We use this forum to continue the conversation. At the M:I MB this past Friday, 6 August, the program was titled You say IP. I say IPR. It featured Dr. Roya Ghafele, Lecturer at Oxford University and expert on IP perceptions, and formerly an economist at both the UN World Intellectual Property Organization and Organization for Economic Cooperation and Development; in conversation with Jim Singer, partner at the Pepper Hamilton law firm, a member of the firm's intellectual property practice group and publishes the IP Spotlight blog, and formerly an electrical engineer with an iconic oil firm. Over the hour, they discussed whether accounting rules and language hinder the monetization of intellectual property, or, in the alternative whether accounting -- due to its inability to measure intangible asset value -- is becoming progressively irrelevant. Here are the leftovers.
QUESTIONS: How have you handled the lumping of all IP and IPR into one set for common treatment in M&A transactions?
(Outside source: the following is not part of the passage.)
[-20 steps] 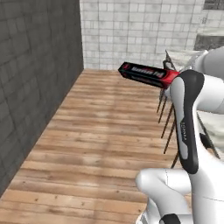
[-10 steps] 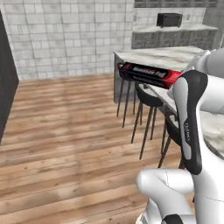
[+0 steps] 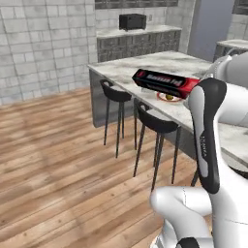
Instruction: Retrieve the tupperware and aluminum foil from the cabinet and place them on the dining counter near the plate with avocado and lemon to prepare for storing leftovers.
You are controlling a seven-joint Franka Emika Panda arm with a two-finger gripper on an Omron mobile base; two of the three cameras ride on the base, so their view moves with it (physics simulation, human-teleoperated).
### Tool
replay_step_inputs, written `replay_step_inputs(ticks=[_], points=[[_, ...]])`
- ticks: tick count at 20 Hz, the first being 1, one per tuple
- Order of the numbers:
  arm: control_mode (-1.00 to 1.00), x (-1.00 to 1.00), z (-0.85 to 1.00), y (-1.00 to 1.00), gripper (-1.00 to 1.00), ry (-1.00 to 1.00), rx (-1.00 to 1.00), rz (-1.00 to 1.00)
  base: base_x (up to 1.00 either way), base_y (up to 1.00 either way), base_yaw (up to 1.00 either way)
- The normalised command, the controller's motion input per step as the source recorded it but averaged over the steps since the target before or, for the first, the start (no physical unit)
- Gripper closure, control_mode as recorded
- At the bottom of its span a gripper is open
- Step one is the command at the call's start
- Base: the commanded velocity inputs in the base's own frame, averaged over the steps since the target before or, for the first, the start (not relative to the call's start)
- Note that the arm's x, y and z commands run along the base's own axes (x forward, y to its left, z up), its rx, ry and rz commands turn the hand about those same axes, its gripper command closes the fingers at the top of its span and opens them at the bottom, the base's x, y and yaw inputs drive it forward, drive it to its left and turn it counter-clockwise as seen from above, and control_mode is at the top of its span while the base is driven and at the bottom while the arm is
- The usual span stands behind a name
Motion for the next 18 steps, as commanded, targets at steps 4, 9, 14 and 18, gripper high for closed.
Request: replay_step_inputs(ticks=[4, 9, 14, 18], points=[[1.0, 0.0, 0.0, 0.0, 1.0, 0.0, 0.0, 0.0, 1.0, 0.43, -0.49], [1.0, 0.0, 0.0, 0.0, 1.0, 0.0, 0.0, 0.0, 1.0, 0.49, -0.51], [1.0, 0.0, 0.0, 0.0, 1.0, 0.0, 0.0, 0.0, 0.91, 0.48, -0.57], [1.0, 0.0, 0.0, 0.0, 1.0, 0.0, 0.0, 0.0, 0.84, 0.49, -0.59]])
I have been in-house IP counsel both on the selling side and buying side of private equity deals. I have consistently found the M&A folks to deem themselves as IP and IPR transfer experts who treated all types of assets (patents, TMs, copyright, trade secrets, know-how and collective company knowledge, etc.) as one and the same. Such treatment of intangible assets is highly detrimental and I was wondering how you counsel customers and clients against falling into such traps (for instance, pledging a security interest in all assets and representing absolutely clean title in those assets by a drop-dead date does not work for all types of IP and IPR in all countries). Does the switch to a more onerous term such as “tax liability” or “stamp duties” garner the requisite attention? Do you counsel a publicly traded company differently from a non-publicly traded company?
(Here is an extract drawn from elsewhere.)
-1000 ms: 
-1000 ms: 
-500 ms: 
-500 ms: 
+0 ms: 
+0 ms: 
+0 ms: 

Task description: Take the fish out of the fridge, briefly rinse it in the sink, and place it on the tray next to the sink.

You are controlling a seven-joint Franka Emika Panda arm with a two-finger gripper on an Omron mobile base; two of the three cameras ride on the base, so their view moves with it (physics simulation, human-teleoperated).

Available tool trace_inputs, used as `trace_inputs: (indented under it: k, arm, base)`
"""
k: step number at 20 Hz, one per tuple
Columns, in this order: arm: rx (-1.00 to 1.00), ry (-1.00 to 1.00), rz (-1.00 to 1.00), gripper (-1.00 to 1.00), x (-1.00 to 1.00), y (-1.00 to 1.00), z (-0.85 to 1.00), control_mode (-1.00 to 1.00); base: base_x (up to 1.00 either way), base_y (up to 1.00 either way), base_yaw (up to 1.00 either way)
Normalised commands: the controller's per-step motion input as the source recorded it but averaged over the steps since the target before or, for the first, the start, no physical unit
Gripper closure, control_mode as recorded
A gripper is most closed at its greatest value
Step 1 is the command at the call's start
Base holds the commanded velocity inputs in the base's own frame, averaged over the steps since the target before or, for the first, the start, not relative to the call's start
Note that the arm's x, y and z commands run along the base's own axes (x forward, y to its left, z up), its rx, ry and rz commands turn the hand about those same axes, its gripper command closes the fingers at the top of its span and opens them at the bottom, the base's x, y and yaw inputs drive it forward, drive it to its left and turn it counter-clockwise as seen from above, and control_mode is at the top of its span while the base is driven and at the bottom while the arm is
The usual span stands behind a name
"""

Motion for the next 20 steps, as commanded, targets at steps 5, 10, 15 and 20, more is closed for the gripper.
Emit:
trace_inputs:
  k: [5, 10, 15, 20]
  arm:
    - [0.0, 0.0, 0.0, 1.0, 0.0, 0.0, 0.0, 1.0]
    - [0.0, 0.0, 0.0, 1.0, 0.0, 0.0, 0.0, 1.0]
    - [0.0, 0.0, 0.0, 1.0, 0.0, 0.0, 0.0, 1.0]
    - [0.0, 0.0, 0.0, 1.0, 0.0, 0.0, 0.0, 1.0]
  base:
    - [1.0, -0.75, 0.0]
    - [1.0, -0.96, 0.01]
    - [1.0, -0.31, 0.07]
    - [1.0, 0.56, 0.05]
JIM SINGER: I find that it's important for IP counsel to be involved in the transaction early in the process, so that we can draft reps and warranties (and diligence questions) that make clear distinctions between the different types of IP needed. For example, attorneys with no IP background often ask for a common set of reps and warranties for "all IP owned or used in the business." Or, they want schedules listing "all IP used in the business." I find myself having to explain that (a) owned IP needs often needs to be analyzed in a manner that's different from licensed IP, and (b) it's not practical to list all IP, since every document that a company ever created is subject to copyright. So, in order to avoid last-minute changes, I try to get involved as early as possible so that the IP issues help drive the deal (rather than IP simply being an afterthought). Also, you raise a very good point about issues such as stamp duties and security interests in the international context. It's common that companies don't think of those concepts at all. It's important that the parties become educated about such issues so that they can consider how to address them as early as possible in the negotiations.